- _Assignment_
Copy the listing that follows, line for line, without a single difference.

- _Information supplied_
::::

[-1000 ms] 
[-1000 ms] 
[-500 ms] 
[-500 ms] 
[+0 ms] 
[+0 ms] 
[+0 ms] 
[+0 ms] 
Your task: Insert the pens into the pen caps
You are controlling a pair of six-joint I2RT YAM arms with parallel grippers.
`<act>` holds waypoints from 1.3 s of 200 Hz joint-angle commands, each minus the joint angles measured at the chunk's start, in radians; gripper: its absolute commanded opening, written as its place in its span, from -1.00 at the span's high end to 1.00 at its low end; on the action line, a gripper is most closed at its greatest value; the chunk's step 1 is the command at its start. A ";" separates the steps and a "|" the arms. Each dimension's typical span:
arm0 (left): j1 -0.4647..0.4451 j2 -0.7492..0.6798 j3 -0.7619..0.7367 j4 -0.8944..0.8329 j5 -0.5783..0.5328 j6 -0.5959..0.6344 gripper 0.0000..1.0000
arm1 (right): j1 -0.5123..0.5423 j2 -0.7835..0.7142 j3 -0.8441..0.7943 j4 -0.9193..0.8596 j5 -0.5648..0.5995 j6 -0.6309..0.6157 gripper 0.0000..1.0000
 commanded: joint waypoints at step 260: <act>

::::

- _Task answer_
[-1000 ms] 
[-1000 ms] 
[-500 ms] 
[-500 ms] 
[+0 ms] 
[+0 ms] 
[+0 ms] 
[+0 ms] 
Your task: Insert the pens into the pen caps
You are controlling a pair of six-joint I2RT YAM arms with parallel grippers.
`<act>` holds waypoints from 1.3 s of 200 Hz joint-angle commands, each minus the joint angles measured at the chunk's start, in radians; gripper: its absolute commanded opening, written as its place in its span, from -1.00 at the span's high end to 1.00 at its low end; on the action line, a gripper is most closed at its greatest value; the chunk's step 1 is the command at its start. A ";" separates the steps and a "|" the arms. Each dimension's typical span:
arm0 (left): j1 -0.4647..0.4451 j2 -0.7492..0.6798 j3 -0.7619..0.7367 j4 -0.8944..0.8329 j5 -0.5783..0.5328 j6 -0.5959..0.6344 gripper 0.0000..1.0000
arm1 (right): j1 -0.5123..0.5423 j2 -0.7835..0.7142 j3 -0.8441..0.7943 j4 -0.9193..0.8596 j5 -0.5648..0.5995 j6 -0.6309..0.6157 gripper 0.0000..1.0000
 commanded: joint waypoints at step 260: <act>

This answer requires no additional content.